When considering an external CRQ tool, it is important to consider how the features of this tool can help you in this story-telling; putting the changing numbers into the business context is where the true value of CRQ lies.

Consistency in the quantification model itself

The second key factor to ensuring repeatable results is the stability of the quantification model itself. It is beneficial to continually improve a quantification model, so that it takes into account for example:

• New methodologies identified that better quantified the cost drivers of incidents;
• Regulatory drivers introducing new use cases or risk management goals;
• New features introduced by CRQ vendors.

However, if the changes to the model are not understood and well-managed,  then this can lead to outputs that are not easily compared from one quantification to the next.

For in-house CRQ models, change control procedures should be used so that changes to the model are understood and introduced in consultation with the Core Team.

For vendor provided CRQ tools, you should ask the vendor how the model is updated, how frequently updates are expected, and how the vendor ensures that quantifications can be consistently compared before and after model updates.

Repeatability summary

In order to ensure not just a one-off CRQ delivery, but long-term success, it is important to plan for ongoing quantification as a process. When identifying the initial scope consider how frequently re-assessments should be performed to answer the ongoing questions of the target audience. The differences in CRQ outputs from one quantification to the next will be closely scrutinised and the Core Team needs to be able to explain where these differences have come from, whether from changes to inputs or the model itself. A team that can tell a long term story with quantification results over time will have truly unlocked the value of CRQ.

Conclusion

Quantifying cyber risk is achievable, and with this guide you now have the tactics needed to successully implement CRQ within your organization.

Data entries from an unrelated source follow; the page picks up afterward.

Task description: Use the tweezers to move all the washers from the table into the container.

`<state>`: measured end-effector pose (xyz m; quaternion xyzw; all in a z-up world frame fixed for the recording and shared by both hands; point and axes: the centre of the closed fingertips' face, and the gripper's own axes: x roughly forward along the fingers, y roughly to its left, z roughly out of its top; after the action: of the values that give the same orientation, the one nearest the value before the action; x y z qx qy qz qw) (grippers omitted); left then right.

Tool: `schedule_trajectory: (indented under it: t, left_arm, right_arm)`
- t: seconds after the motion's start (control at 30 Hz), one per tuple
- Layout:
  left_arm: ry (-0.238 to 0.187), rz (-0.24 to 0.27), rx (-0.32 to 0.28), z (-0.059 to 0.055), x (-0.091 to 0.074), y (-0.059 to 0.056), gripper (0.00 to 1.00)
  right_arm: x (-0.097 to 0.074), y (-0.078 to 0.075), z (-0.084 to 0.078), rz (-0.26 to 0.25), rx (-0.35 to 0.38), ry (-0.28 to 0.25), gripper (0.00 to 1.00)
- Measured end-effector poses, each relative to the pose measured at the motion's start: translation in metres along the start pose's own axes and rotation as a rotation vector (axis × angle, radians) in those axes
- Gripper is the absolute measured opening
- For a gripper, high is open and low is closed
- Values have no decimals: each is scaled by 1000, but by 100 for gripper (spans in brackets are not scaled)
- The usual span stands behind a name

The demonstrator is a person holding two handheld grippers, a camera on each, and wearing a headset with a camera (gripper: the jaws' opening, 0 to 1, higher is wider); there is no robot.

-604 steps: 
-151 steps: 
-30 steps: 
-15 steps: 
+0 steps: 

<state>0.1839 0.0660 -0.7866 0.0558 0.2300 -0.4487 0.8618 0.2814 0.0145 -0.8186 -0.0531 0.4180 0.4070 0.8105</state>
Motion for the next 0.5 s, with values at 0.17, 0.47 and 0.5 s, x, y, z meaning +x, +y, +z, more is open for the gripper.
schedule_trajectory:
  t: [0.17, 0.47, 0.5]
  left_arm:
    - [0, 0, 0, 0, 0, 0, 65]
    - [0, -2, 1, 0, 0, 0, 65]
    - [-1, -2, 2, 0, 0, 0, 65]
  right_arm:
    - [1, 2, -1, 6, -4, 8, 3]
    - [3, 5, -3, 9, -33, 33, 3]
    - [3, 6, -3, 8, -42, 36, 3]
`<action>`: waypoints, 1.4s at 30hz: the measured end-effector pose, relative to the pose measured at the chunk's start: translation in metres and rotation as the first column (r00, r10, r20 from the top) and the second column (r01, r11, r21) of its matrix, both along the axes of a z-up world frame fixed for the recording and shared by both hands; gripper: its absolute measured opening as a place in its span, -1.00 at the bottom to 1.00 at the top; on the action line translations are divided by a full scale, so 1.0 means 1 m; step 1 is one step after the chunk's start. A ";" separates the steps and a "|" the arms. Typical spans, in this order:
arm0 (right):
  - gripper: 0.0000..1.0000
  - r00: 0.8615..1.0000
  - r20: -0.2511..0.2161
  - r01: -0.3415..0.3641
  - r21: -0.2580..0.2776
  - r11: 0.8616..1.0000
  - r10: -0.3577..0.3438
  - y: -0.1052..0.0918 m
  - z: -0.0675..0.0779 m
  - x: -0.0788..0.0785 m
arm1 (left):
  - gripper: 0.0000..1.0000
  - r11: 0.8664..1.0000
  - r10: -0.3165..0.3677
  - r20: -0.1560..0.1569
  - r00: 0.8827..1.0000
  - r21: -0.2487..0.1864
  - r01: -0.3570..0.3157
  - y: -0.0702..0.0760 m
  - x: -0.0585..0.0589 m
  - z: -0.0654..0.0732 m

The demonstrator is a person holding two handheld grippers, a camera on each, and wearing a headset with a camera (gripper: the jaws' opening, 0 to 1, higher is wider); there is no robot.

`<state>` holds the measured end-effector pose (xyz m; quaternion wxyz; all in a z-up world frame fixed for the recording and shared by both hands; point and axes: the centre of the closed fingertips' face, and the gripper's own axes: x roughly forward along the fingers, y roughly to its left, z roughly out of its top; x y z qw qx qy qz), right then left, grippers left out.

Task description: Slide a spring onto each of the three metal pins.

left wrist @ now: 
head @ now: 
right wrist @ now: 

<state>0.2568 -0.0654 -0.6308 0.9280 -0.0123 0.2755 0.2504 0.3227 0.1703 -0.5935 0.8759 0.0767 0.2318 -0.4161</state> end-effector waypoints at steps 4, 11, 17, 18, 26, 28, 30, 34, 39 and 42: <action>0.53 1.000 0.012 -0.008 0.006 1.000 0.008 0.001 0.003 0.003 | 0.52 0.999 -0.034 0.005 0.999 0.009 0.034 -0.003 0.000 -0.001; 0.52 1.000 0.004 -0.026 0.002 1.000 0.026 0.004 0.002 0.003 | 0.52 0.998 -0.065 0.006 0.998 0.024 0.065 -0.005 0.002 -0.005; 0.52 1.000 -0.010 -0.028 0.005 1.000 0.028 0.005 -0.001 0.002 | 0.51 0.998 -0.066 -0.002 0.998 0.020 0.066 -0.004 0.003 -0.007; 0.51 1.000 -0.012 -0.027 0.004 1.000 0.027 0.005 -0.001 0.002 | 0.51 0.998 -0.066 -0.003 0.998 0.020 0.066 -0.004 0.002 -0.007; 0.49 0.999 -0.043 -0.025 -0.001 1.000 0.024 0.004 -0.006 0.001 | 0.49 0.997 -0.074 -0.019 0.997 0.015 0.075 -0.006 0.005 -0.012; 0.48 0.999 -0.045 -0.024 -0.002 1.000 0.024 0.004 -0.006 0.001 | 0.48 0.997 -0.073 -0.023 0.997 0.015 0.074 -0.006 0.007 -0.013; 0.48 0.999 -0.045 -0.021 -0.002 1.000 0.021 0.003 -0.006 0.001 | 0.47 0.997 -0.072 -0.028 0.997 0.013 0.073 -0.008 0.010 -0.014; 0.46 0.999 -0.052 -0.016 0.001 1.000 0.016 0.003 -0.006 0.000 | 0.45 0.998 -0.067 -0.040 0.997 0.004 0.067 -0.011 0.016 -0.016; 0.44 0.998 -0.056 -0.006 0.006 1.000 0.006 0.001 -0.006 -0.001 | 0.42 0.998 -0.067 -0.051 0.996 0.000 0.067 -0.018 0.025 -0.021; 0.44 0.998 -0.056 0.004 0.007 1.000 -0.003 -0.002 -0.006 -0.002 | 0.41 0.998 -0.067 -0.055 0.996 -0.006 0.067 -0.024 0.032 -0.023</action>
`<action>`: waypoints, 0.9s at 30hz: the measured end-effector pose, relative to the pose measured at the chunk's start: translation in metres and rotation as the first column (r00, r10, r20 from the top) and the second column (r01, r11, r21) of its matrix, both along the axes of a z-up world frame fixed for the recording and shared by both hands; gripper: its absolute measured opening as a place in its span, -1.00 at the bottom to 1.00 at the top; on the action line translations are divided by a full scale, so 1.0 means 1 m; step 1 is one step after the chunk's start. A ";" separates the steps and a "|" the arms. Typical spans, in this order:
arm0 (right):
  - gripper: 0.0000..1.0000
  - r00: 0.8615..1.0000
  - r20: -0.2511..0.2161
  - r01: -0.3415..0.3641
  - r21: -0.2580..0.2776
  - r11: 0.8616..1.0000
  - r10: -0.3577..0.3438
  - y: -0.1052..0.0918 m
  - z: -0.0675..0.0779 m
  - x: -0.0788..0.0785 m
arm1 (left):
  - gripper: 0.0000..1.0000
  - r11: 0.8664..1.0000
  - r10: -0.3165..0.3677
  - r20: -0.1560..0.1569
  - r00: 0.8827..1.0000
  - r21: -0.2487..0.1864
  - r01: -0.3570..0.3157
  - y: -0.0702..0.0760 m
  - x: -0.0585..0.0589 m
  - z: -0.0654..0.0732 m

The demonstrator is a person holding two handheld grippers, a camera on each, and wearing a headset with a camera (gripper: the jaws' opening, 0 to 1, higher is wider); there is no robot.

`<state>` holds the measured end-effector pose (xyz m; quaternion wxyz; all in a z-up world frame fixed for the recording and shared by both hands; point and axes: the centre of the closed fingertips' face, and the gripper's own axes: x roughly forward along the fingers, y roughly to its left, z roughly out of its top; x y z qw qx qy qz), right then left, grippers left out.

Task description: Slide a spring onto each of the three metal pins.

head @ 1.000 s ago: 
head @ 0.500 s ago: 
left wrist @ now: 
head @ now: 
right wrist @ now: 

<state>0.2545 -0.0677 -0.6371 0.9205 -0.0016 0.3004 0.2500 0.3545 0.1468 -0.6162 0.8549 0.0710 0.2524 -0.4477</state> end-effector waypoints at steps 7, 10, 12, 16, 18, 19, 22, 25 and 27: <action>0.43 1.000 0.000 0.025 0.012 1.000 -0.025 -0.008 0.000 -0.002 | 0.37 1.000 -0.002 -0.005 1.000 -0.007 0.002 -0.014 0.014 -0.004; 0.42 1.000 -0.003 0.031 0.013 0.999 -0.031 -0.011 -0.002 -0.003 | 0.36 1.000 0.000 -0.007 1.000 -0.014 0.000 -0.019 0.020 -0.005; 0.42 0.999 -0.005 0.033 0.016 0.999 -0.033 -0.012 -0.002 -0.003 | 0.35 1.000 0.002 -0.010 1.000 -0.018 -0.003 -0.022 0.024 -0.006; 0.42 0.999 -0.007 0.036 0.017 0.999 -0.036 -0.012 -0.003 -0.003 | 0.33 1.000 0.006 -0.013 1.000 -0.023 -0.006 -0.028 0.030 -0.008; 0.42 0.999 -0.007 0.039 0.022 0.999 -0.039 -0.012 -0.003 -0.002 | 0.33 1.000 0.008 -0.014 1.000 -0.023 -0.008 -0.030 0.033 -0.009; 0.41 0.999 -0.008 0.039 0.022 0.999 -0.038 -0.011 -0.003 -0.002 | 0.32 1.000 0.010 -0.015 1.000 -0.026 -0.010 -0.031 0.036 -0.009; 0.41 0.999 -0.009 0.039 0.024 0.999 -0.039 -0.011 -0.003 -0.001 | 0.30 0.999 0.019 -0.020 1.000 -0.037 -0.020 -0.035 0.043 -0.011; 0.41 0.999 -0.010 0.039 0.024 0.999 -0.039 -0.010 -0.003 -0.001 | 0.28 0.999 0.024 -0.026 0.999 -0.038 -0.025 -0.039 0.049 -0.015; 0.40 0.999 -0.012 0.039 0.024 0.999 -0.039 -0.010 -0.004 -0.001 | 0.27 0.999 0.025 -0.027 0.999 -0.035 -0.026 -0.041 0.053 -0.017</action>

Before starting CRQ, it is crucial to have a clear picture of the scope. This includes the target audience for the quantification results, and whether this is targeting Top Management for strategic decision making, or more technical stakeholders for operational decision making. It also includes the scope of what to quantify, which could start with a high level picture across the comany as a whole and then explore further into organizational units. A clear view of scope is crucial before starting looking for a CRQ vendor.

It is important to understand the people who will be involved in the CRQ process. We recommend having  a Core Team to own and lead the process, and identifying the Extended Team, who will be the stakeholders providing the necessary data for quantification. A vendor can support, or even take on the role of the Core Team, but for longer term stability it is recommended that this team is kept in-house. The Extended Team will always be in-house.

Information security threat and control information is just one category of information needed for a successful CRQ. Some vendors can provide historical data to speed up collection of threat data.  However, you will additionally need financial information and information about the business impact scenarios being quantified, which will need to come from in-house. Integrating a CRQ tool to other security tools can also accelerate security data collection, but introduces both security risks and delivery risks.

To get long term benefits from CRQ, you need to plan for repeatable and consistent quantifications. It is important to be able to explain changes in the quantification model itself, as well as the changes to the organization and wider environment that lead to changes in the inputs and consequently the outputs.